» Work task: Show all lines from the data that include the word "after".

---------- Source data

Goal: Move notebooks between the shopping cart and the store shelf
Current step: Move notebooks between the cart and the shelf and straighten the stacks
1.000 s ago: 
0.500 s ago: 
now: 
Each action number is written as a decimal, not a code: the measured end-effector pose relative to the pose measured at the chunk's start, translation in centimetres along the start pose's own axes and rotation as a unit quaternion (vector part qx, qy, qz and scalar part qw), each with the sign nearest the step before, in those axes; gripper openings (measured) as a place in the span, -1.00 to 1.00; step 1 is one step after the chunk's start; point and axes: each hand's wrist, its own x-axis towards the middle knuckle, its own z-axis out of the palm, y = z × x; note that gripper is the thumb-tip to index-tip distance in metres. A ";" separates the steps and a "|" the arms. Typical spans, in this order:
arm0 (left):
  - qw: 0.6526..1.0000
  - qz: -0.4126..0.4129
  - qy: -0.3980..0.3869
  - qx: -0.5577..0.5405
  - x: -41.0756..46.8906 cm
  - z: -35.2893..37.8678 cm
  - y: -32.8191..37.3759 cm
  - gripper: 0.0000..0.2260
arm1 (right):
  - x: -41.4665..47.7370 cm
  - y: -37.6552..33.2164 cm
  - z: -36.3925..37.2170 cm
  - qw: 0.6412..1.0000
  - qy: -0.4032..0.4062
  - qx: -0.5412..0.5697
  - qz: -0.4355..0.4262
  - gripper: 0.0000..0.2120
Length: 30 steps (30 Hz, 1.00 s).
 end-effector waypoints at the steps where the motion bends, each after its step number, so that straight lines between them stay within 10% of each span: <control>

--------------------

» Written response:
Each action number is written as a decimal, not a code: the measured end-effector pose relative to the pose measured at the chunk's start, translation in centimetres along the start pose's own axes and rotation as a unit quaternion (vector part qx, qy, qz and scalar part qw), each with the sign nearest the step before, in those axes; gripper openings (measured) as a place in the span, -1.00 to 1.00; step 1 is one step after the chunk's start; point and axes: each hand's wrist, its own x-axis towards the middle knuckle, its own z-axis out of the palm, y = z × x; note that gripper is the thumb-tip to index-tip distance in metres. A ";" separates the steps and a "|" the arms. Typical spans, in this order:
 end-effector waypoints at the steps where the motion bends, each after its step number, so that straight lines between them stay within 10% of each span: <control>

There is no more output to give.